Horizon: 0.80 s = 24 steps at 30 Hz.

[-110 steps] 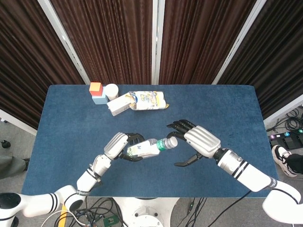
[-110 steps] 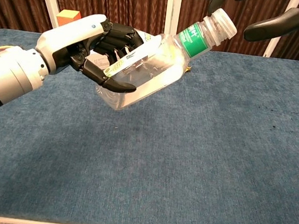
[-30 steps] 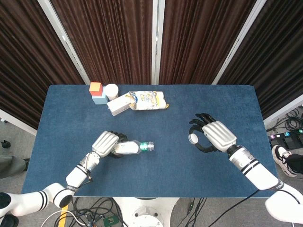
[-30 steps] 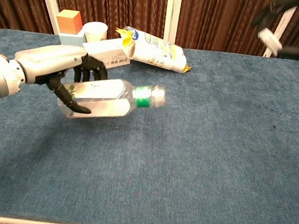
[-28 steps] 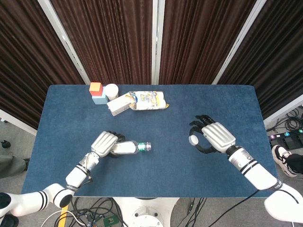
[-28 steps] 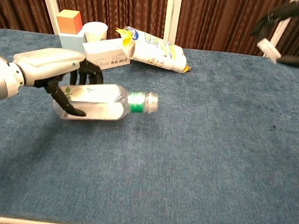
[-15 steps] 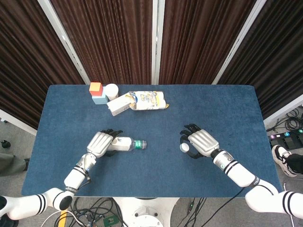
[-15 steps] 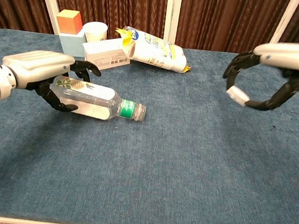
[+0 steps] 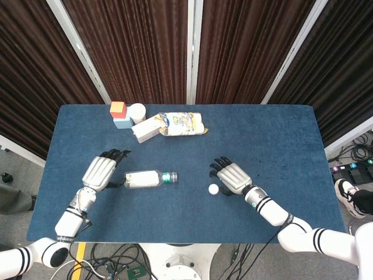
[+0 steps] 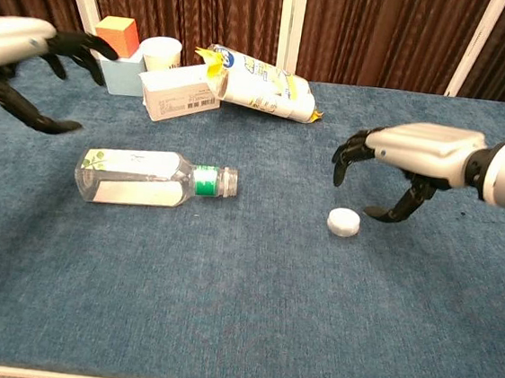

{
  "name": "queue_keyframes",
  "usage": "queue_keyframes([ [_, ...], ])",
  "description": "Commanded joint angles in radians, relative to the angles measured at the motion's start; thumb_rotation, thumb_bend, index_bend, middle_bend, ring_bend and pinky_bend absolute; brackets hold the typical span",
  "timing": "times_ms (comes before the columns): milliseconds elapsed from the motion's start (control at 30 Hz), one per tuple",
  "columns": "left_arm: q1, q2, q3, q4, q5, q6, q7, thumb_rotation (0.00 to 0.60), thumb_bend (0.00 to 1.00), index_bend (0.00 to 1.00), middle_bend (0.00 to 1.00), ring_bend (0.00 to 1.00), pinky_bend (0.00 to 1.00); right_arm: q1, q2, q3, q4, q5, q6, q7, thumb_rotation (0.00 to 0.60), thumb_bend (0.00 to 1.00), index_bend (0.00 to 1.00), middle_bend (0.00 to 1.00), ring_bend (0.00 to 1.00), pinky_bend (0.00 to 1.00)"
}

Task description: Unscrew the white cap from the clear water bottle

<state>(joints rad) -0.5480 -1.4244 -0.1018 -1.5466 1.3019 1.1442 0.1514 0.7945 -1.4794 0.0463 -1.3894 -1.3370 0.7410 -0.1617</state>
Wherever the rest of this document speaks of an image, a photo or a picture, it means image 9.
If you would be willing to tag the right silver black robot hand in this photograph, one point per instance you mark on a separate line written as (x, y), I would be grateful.
(234, 179)

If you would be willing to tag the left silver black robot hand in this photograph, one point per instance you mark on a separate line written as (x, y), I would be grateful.
(99, 173)

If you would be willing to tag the white bottle cap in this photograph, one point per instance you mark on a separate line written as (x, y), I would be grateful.
(213, 189)

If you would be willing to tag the transparent plastic bottle green label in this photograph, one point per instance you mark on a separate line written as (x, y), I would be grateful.
(145, 179)

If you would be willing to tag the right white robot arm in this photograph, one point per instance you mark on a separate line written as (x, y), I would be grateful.
(274, 213)

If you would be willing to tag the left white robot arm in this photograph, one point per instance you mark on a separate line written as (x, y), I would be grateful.
(70, 218)

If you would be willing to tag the blue table mat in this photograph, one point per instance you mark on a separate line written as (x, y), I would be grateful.
(204, 137)

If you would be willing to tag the light blue block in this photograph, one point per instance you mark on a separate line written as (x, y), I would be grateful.
(122, 124)

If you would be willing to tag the white carton box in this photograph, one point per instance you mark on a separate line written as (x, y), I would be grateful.
(145, 130)

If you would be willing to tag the orange red cube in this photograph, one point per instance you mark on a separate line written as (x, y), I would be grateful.
(117, 109)

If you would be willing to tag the white cylindrical cup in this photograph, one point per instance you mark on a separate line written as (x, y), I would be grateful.
(138, 111)

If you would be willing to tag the white yellow snack bag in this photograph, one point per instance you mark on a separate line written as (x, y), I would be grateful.
(183, 124)

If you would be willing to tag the grey trouser leg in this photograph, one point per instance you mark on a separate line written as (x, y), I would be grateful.
(14, 199)

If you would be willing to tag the small black caster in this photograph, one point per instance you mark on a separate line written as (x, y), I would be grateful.
(6, 177)

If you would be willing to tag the green circuit board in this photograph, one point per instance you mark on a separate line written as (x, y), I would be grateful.
(135, 272)

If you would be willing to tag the white black sneaker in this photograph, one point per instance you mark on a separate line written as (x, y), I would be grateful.
(345, 195)

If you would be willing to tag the dark brown pleated curtain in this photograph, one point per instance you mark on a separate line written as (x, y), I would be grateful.
(131, 49)
(247, 49)
(35, 73)
(335, 67)

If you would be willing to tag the black device with green lights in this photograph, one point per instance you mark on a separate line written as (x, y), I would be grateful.
(355, 172)

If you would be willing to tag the black trouser leg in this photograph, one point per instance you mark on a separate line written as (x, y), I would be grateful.
(365, 201)

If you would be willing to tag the white partition base rail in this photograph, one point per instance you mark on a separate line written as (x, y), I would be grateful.
(20, 151)
(349, 137)

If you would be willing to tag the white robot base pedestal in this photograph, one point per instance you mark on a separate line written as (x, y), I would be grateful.
(177, 259)

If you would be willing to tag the white partition frame post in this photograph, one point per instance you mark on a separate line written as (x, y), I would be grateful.
(193, 49)
(297, 49)
(78, 49)

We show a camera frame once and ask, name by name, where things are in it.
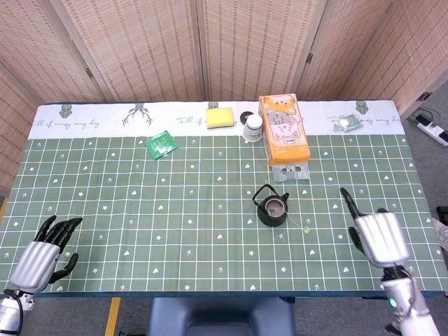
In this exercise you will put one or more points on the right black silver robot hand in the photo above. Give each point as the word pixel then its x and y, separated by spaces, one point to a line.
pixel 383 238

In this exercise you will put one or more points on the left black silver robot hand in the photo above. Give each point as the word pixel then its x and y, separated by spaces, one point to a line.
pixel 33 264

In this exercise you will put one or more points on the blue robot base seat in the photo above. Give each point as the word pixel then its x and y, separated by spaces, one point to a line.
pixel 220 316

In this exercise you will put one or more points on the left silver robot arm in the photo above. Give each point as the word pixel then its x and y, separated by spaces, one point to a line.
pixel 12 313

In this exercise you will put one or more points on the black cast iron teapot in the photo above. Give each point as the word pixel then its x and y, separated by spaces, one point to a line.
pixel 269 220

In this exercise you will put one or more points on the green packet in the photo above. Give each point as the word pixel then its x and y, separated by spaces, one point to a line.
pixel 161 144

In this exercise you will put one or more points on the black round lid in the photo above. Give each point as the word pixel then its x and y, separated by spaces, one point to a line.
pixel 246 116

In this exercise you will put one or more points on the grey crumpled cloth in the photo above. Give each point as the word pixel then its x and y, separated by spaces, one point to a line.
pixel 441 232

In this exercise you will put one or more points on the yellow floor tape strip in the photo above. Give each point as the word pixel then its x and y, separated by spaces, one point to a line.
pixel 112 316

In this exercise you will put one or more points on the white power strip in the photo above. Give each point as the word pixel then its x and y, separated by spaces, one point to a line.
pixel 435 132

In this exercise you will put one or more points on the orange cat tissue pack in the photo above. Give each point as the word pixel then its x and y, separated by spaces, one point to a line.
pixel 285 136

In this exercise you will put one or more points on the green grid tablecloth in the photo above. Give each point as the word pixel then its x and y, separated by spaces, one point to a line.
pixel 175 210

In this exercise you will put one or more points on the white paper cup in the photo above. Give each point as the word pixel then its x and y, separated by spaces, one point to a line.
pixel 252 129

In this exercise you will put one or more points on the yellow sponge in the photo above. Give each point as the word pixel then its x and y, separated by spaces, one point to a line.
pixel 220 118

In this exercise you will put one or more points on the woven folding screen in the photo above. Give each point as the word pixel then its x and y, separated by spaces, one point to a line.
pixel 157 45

++++++++++++++++++++

Task requirements
Your job is to repeat the data exactly, leaving each picture out.

Result
Horizon: 0.80 s = 24 steps at 30 Hz.

[-110 steps] 
[-110 steps] 
[-30 steps] 
[-30 steps] 
[-28 steps] 
[-28 steps] 
[-15 steps] 
[-15 steps] 
[+0 steps] 
[+0 steps] 

{
  "name": "queue_keyframes",
  "usage": "queue_keyframes([ [_, ...], ])",
  "description": "Commanded joint angles in radians, relative to the angles measured at the motion's start; thumb_rotation, thumb_bend, index_bend, middle_bend, ring_bend and pinky_bend absolute; brackets hold the typical span",
  "timing": "times_ms (comes before the columns): milliseconds elapsed from the motion's start (control at 30 Hz), one per tuple",
  "columns": "left_arm: q1, q2, q3, q4, q5, q6, q7, thumb_rotation (0.00 to 0.60), thumb_bend (0.00 to 1.00), index_bend (0.00 to 1.00), middle_bend (0.00 to 1.00), ring_bend (0.00 to 1.00), pinky_bend (0.00 to 1.00); right_arm: q1, q2, q3, q4, q5, q6, q7, thumb_rotation (0.00 to 0.60), thumb_bend (0.00 to 1.00), index_bend (0.00 to 1.00), middle_bend (0.00 to 1.00), ring_bend (0.00 to 1.00), pinky_bend (0.00 to 1.00)"
}

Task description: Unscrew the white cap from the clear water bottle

<state>(joints rad) -0.5480 -1.4244 -0.1018 -1.5466 1.3019 1.1442 0.1514 0.7945 -1.4794 0.0463 -1.3894 -1.3370 0.7410 -0.1617</state>
Wherever the rest of this document speaks of an image, a photo or a picture, it means image 9.
If you would be willing to tag the right silver black robot hand in this photograph, one point per instance you mark on a separate line written as (x, y), I would be grateful.
(234, 179)

If you would be willing to tag the left silver black robot hand in this photograph, one point per instance you mark on a separate line written as (x, y), I would be grateful.
(99, 173)

If you would be willing to tag the white bottle cap in this photograph, one point per instance you mark on a separate line written as (x, y), I would be grateful.
(213, 189)

If you would be willing to tag the transparent plastic bottle green label in this photograph, one point per instance you mark on a separate line written as (x, y), I would be grateful.
(145, 179)

If you would be willing to tag the right white robot arm in this photograph, one point per instance you mark on a separate line written as (x, y), I would be grateful.
(274, 213)

If you would be willing to tag the left white robot arm in this photograph, one point per instance you mark on a separate line written as (x, y), I would be grateful.
(70, 218)

If you would be willing to tag the blue table mat in this photograph, one point per instance you mark on a separate line written as (x, y), I would be grateful.
(204, 137)

If you would be willing to tag the light blue block in this photograph, one point per instance you mark on a separate line written as (x, y), I would be grateful.
(122, 124)

If you would be willing to tag the white carton box in this photograph, one point per instance you mark on a separate line written as (x, y), I would be grateful.
(145, 130)

If you would be willing to tag the orange red cube in this photograph, one point per instance you mark on a separate line written as (x, y), I would be grateful.
(117, 109)

If you would be willing to tag the white cylindrical cup in this photograph, one point per instance you mark on a separate line written as (x, y), I would be grateful.
(138, 111)

If you would be willing to tag the white yellow snack bag in this photograph, one point per instance you mark on a separate line written as (x, y), I would be grateful.
(183, 124)

If you would be willing to tag the grey trouser leg in this photograph, one point per instance you mark on a separate line written as (x, y), I would be grateful.
(14, 199)

If you would be willing to tag the small black caster in this photograph, one point per instance you mark on a separate line written as (x, y), I would be grateful.
(6, 177)

If you would be willing to tag the green circuit board in this photograph, one point per instance you mark on a separate line written as (x, y), I would be grateful.
(135, 272)

If you would be willing to tag the white black sneaker in this photograph, one point per instance you mark on a separate line written as (x, y), I would be grateful.
(345, 195)

If you would be willing to tag the dark brown pleated curtain in this photograph, one point per instance you mark on a separate line written as (x, y), I would be grateful.
(131, 49)
(247, 49)
(35, 73)
(335, 67)

If you would be willing to tag the black device with green lights in this photograph, one point per instance you mark on a separate line written as (x, y), I would be grateful.
(355, 172)

If you would be willing to tag the black trouser leg in this photograph, one point per instance you mark on a separate line written as (x, y), I would be grateful.
(365, 201)

If you would be willing to tag the white partition base rail in this photograph, one point per instance you mark on a separate line written as (x, y), I would be grateful.
(20, 151)
(349, 137)

If you would be willing to tag the white robot base pedestal in this photograph, one point per instance you mark on a separate line written as (x, y), I would be grateful.
(177, 259)

If you would be willing to tag the white partition frame post in this photograph, one point per instance you mark on a separate line written as (x, y), I would be grateful.
(193, 49)
(297, 49)
(78, 49)

We show a camera frame once and ask, name by name, where things are in it.
In this exercise you will put one or more points on the right black silver robot hand in the photo above. Give each point as the word pixel then its x and y, separated by spaces, one point to a line.
pixel 383 238

In this exercise you will put one or more points on the left black silver robot hand in the photo above. Give each point as the word pixel then its x and y, separated by spaces, one point to a line.
pixel 33 264

In this exercise you will put one or more points on the blue robot base seat in the photo above. Give each point as the word pixel then its x and y, separated by spaces, one point to a line.
pixel 220 316

In this exercise you will put one or more points on the left silver robot arm in the photo above. Give each point as the word pixel then its x and y, separated by spaces, one point to a line.
pixel 12 313

In this exercise you will put one or more points on the black cast iron teapot in the photo above. Give each point as the word pixel then its x and y, separated by spaces, one point to a line.
pixel 269 220

In this exercise you will put one or more points on the green packet in the photo above. Give each point as the word pixel then its x and y, separated by spaces, one point to a line.
pixel 161 144

In this exercise you will put one or more points on the black round lid in the photo above. Give each point as the word pixel then its x and y, separated by spaces, one point to a line.
pixel 246 116

In this exercise you will put one or more points on the grey crumpled cloth in the photo above. Give each point as the word pixel then its x and y, separated by spaces, one point to a line.
pixel 441 232

In this exercise you will put one or more points on the yellow floor tape strip in the photo above. Give each point as the word pixel then its x and y, separated by spaces, one point to a line.
pixel 112 316

In this exercise you will put one or more points on the white power strip in the photo above. Give each point as the word pixel then its x and y, separated by spaces, one point to a line.
pixel 435 132

In this exercise you will put one or more points on the orange cat tissue pack in the photo above. Give each point as the word pixel then its x and y, separated by spaces, one point to a line.
pixel 285 136

In this exercise you will put one or more points on the green grid tablecloth in the photo above. Give each point as the word pixel then its x and y, separated by spaces, one point to a line.
pixel 175 210

In this exercise you will put one or more points on the white paper cup in the photo above. Give each point as the word pixel then its x and y, separated by spaces, one point to a line.
pixel 252 129

In this exercise you will put one or more points on the yellow sponge in the photo above. Give each point as the word pixel then its x and y, separated by spaces, one point to a line.
pixel 220 118

In this exercise you will put one or more points on the woven folding screen in the photo above. Give each point as the word pixel then its x and y, separated by spaces, one point to a line.
pixel 157 45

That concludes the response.